Assignment >> Pick out each line of the records that includes the string "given", and copy it.

Raw data >>
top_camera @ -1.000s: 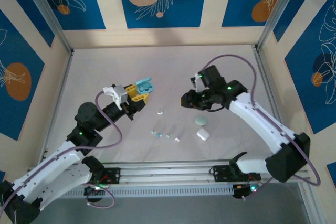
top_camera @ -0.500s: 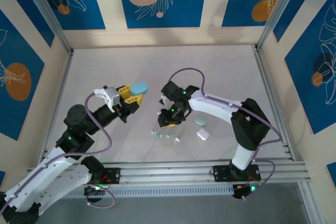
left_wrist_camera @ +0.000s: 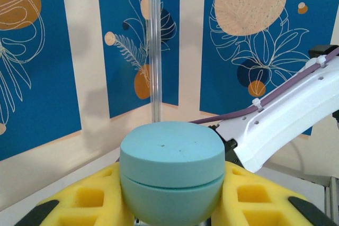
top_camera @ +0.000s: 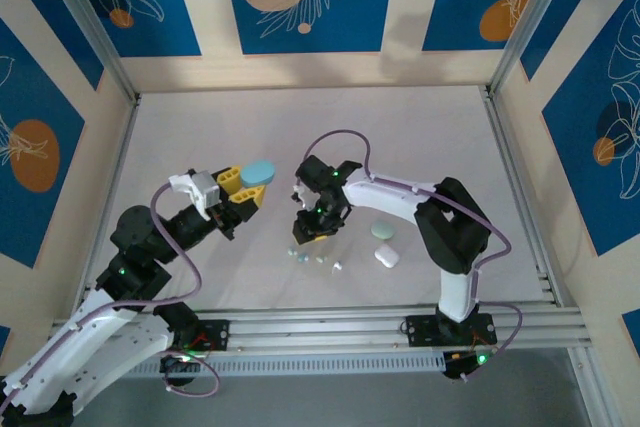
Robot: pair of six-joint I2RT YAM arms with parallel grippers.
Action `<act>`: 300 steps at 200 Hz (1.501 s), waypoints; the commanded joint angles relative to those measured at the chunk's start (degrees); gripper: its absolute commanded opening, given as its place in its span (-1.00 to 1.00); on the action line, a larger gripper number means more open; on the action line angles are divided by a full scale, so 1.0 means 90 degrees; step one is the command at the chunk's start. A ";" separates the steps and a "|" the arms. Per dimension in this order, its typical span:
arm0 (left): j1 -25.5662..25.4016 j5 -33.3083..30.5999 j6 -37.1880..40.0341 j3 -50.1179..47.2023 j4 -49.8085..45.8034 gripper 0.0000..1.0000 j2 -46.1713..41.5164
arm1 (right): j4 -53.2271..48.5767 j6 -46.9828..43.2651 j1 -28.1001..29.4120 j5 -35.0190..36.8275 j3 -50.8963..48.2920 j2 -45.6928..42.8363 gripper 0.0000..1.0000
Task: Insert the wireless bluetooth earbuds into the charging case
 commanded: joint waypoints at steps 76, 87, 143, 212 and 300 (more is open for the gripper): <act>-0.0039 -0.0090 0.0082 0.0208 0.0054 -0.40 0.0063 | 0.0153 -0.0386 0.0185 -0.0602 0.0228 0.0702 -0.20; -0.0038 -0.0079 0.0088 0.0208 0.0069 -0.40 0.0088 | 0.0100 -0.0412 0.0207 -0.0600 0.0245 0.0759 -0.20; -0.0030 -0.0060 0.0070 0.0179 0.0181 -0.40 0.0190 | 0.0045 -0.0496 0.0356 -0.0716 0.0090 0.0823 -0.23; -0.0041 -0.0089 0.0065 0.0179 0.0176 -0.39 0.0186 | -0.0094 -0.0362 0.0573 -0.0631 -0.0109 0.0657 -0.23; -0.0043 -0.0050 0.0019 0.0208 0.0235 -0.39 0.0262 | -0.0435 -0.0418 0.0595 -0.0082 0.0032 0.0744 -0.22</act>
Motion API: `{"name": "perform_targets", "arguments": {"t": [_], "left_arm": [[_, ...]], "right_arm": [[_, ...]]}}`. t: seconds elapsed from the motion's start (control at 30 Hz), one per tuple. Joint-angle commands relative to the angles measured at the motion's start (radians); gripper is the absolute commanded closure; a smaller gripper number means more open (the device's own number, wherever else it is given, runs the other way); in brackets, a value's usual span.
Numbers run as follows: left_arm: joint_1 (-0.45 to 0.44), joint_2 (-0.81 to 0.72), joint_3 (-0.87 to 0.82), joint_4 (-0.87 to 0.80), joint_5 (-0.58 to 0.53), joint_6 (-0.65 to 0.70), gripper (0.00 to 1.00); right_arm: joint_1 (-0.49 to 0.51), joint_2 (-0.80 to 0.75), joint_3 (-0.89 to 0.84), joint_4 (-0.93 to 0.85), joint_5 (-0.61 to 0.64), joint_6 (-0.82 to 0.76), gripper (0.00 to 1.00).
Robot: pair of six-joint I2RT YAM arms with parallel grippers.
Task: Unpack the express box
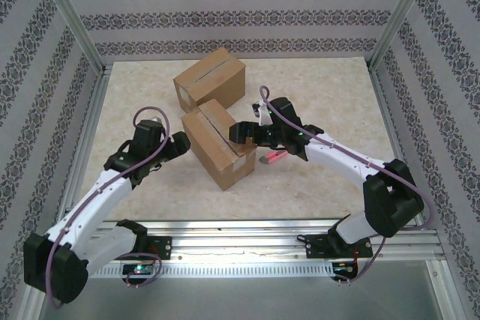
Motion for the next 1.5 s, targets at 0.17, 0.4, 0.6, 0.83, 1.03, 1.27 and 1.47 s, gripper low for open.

Solution for this problem >>
Action `<act>`: 300 steps at 200 Hz (1.501 s), waypoints; the commanded joint angles relative to those measured at the chunk's start (degrees); gripper: its absolute commanded opening, given as its place in its span (-1.00 to 1.00); on the action line, a larger gripper number means more open; on the action line angles are divided by a full scale, so 1.0 means 90 degrees; step one is the command at the chunk's start. A ";" separates the steps and a "|" the arms. Per dimension in this order, its typical span:
Motion API: `{"name": "perform_targets", "arguments": {"t": [_], "left_arm": [[_, ...]], "right_arm": [[_, ...]]}}`. t: seconds elapsed from the motion's start (control at 30 Hz), one per tuple. Joint-angle commands relative to the angles measured at the motion's start (radians); gripper is the absolute commanded closure; a smaller gripper number means more open (the device's own number, wherever else it is given, runs the other way); in brackets, a value's usual span.

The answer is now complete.